Irgendwie spielten alle Filme heute zu einem kleinen bis größeren Teil im Wald, das als einleitende Beobachtung. Ansonsten mach ich es aufgrund akuter Müdigkeit etwas kürzer.

Thomas Arslans Im Schatten perfektioniert das Konzept der Entschleunigung. Es ist absolut fasznierend, mit welcher Ruhe man einen waschechten Gangster-Film drehen kann. Der Film ist Genre und gleichzeitig bestes Autorenkino der Berliner Schule und überzeugt trotz kleiner Schwächen bei den Dialogen. Sehr stark.

Weniger hat mir dann Rafi Pitts' Wettbewerbsbeitrag Shekarchi gefallen. Der Film ist besonders während der ersten Stunde nicht nur sehr langsam, sondern dabei auch merkwürdig inspirationslos. Letztlich bleiben auch die politischen Metaphern entweder zu deutlich oder zu verschwommen, als dass man hier wirklich einen Kommentar zur iranischen Gesellschaft herauslesen könnte. Ein sicherlich interessanter, mir aber nicht ganz zugänglicher Film.

Ein ganz schwieriger Fall ist dann Moloch Tropical vom haitianischen Regisseur Raoul Peck, der innerhalb des Berlinale Special Programmes lief. Es geht um einen demokratisch gewählten Präsidenten, der dennoch in diktatorischem Stil regiert. Der komplette Film spielt im Präsidentenpalast, inszeniert als Burg auf einem hohen Berg, fernab vom Geschehen des Landes. So bekommt der Präsident auch wenig von den Unruhen auf den Straßen mit und ist bis zur letzten Minute davon überzeugt, seinen Sturz abwenden zu können. Der Film hat seine starken Momente, ist in weiten Teilen aber zu überspitzt, um ernst genommen zu werden. Seine Aussage letztlich banal. Dennoch eine interessante Herangehensweise und durchaus unterhaltsam.

Krönender Abschluss des Tages war dann Debra Garniks grandioser Film Winter's Bone, der gerade schon Preise beim Sundance Festival gewonnen hat.

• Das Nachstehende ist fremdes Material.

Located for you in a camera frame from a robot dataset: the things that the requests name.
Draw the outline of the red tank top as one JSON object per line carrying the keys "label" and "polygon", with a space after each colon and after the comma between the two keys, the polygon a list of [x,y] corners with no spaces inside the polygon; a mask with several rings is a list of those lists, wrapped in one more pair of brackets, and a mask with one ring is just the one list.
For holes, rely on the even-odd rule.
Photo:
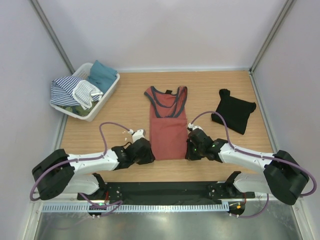
{"label": "red tank top", "polygon": [[181,160],[187,152],[188,119],[185,105],[188,88],[179,86],[175,93],[161,92],[154,86],[144,95],[150,102],[149,140],[157,161]]}

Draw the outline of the black tank top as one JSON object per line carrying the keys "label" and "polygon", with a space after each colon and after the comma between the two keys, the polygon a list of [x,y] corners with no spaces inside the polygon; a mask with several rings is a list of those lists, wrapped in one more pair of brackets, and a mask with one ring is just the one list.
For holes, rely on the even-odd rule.
{"label": "black tank top", "polygon": [[220,102],[215,112],[223,117],[229,129],[244,135],[249,117],[257,108],[256,103],[233,97],[228,89],[220,89],[219,96]]}

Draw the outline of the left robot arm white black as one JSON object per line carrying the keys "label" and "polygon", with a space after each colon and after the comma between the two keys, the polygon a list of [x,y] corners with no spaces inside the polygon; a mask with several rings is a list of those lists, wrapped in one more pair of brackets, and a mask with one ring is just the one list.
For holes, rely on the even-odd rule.
{"label": "left robot arm white black", "polygon": [[60,194],[83,194],[101,200],[106,187],[99,171],[127,169],[133,164],[150,164],[155,160],[150,142],[140,138],[125,145],[114,146],[106,152],[67,154],[57,149],[36,165],[31,173],[35,184],[30,199],[51,200]]}

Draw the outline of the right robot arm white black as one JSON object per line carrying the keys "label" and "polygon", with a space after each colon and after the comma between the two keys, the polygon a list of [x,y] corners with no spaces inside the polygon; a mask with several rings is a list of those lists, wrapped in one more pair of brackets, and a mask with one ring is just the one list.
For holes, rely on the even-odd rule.
{"label": "right robot arm white black", "polygon": [[242,193],[271,194],[287,205],[294,205],[309,182],[309,176],[286,151],[264,153],[233,145],[227,140],[212,140],[200,126],[188,125],[186,159],[207,158],[223,164],[234,164],[254,171],[231,177],[225,192],[231,198]]}

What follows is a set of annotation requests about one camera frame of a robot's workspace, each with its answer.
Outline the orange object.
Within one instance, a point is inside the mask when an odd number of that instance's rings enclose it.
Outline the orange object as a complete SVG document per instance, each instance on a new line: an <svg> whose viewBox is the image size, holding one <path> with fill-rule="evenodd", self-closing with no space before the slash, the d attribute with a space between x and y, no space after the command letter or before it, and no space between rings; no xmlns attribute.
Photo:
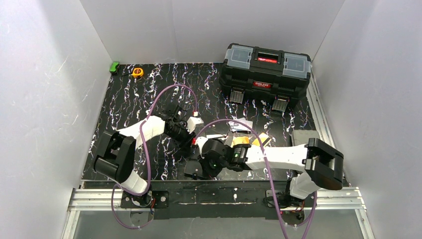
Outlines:
<svg viewBox="0 0 422 239"><path fill-rule="evenodd" d="M230 146L234 147L235 145L238 145L238 144L250 144L250 145L260 146L258 138L262 141L264 147L266 147L272 139L266 133L261 133L257 137L254 134L236 132L233 136L233 140Z"/></svg>

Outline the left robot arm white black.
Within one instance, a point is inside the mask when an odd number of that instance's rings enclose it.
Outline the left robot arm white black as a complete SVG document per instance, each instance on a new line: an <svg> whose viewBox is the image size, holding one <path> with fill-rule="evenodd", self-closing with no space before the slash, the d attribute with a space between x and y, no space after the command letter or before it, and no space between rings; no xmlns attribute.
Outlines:
<svg viewBox="0 0 422 239"><path fill-rule="evenodd" d="M114 181L127 192L141 196L148 192L151 183L150 160L147 159L147 179L134 171L134 157L139 147L148 140L166 135L174 140L178 149L189 153L196 137L196 129L204 124L198 112L183 120L179 106L150 113L140 122L117 131L104 131L94 156L93 170Z"/></svg>

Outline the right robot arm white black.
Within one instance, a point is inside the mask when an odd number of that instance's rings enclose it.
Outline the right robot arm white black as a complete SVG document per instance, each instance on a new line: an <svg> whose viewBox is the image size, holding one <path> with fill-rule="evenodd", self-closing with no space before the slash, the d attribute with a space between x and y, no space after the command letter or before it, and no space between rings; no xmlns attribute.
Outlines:
<svg viewBox="0 0 422 239"><path fill-rule="evenodd" d="M290 147L251 144L231 147L214 138L198 137L195 145L199 148L203 171L210 177L216 177L224 168L237 172L290 169L300 173L287 189L291 197L305 199L320 188L342 189L344 155L318 138Z"/></svg>

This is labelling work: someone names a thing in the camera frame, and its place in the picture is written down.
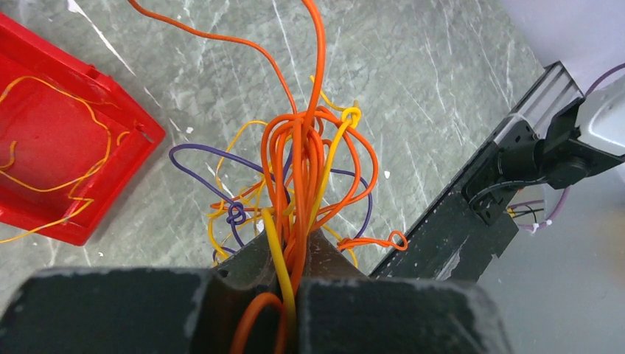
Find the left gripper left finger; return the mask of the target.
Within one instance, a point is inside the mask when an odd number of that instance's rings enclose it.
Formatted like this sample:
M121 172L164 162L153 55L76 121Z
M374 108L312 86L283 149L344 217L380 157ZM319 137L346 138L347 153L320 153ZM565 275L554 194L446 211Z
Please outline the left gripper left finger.
M31 275L1 316L3 353L271 353L278 313L235 336L274 287L264 235L216 268L54 267Z

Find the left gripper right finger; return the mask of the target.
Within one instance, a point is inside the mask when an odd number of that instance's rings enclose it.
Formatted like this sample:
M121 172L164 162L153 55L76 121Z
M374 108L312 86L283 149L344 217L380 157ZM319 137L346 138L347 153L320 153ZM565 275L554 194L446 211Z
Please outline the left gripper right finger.
M367 277L321 230L297 291L297 353L512 353L496 304L475 283Z

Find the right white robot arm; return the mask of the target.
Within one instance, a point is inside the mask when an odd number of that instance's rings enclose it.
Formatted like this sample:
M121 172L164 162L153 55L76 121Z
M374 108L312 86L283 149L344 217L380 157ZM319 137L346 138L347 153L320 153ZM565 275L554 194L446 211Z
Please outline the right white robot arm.
M624 163L624 79L568 103L543 138L525 122L507 137L463 188L468 207L488 225L524 187L563 190Z

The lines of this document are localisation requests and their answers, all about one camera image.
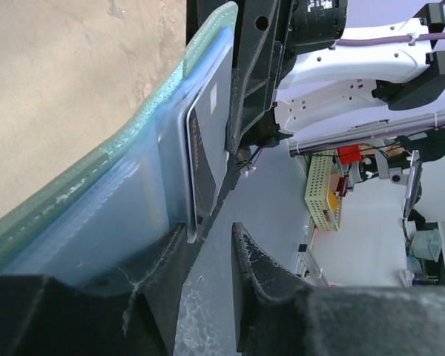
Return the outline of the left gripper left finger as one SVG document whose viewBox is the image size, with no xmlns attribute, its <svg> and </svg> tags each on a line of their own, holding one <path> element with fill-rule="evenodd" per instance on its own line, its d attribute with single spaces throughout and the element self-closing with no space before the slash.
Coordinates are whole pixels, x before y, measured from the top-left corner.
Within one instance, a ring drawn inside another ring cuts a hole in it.
<svg viewBox="0 0 445 356">
<path fill-rule="evenodd" d="M 179 223 L 82 287 L 0 275 L 0 355 L 171 355 L 190 253 Z"/>
</svg>

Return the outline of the green card holder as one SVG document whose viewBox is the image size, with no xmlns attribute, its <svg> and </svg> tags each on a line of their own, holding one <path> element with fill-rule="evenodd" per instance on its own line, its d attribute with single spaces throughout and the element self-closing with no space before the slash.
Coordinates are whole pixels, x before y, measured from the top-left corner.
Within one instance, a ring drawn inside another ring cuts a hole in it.
<svg viewBox="0 0 445 356">
<path fill-rule="evenodd" d="M 0 275 L 80 286 L 188 241 L 186 3 L 0 1 Z"/>
</svg>

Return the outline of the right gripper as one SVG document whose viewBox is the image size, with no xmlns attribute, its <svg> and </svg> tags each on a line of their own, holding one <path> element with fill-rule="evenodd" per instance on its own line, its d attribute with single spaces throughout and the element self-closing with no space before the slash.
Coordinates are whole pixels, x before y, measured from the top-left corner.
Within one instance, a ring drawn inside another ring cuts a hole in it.
<svg viewBox="0 0 445 356">
<path fill-rule="evenodd" d="M 185 69 L 204 78 L 195 108 L 201 122 L 227 122 L 225 147 L 272 111 L 293 59 L 287 48 L 294 1 L 187 1 Z"/>
</svg>

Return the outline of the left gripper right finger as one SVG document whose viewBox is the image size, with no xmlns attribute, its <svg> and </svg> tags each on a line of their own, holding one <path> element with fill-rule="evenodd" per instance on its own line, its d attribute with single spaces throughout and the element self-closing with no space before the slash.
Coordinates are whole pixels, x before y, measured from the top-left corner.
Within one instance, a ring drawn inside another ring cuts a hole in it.
<svg viewBox="0 0 445 356">
<path fill-rule="evenodd" d="M 311 286 L 231 227 L 243 355 L 445 355 L 445 288 Z"/>
</svg>

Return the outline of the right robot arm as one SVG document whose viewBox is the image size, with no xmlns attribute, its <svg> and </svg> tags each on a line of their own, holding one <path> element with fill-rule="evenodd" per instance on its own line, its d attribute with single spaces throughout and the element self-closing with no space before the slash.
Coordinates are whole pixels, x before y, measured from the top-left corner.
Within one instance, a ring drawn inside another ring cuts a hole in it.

Granik gehört mit ein paar anderen zu einer Riege junger US-Regisseure, die gerade dabei sind, das Independent-Kino zu revolutionieren und dem Mainstream zu entreißen. So erinnert dieser Film stark an andere Werke dieser Bewegung wie "Shotgun Stories" oder "Wendy and Lucy". Die Geschichte handelt von mafiösen Strukturen im Nirgendwo Missouris. Eine grandiose Jennifer Lawrence spielt die Hauptrolle, viele andere Darsteller sind vor Ort gecastet worden. Eine nähere Beschreibung wäre in meinem Zustand unwürdig, daher belasse ich es bei diesen kurzen Eindrücken. Ein nahezu perfekter Forumsfilm.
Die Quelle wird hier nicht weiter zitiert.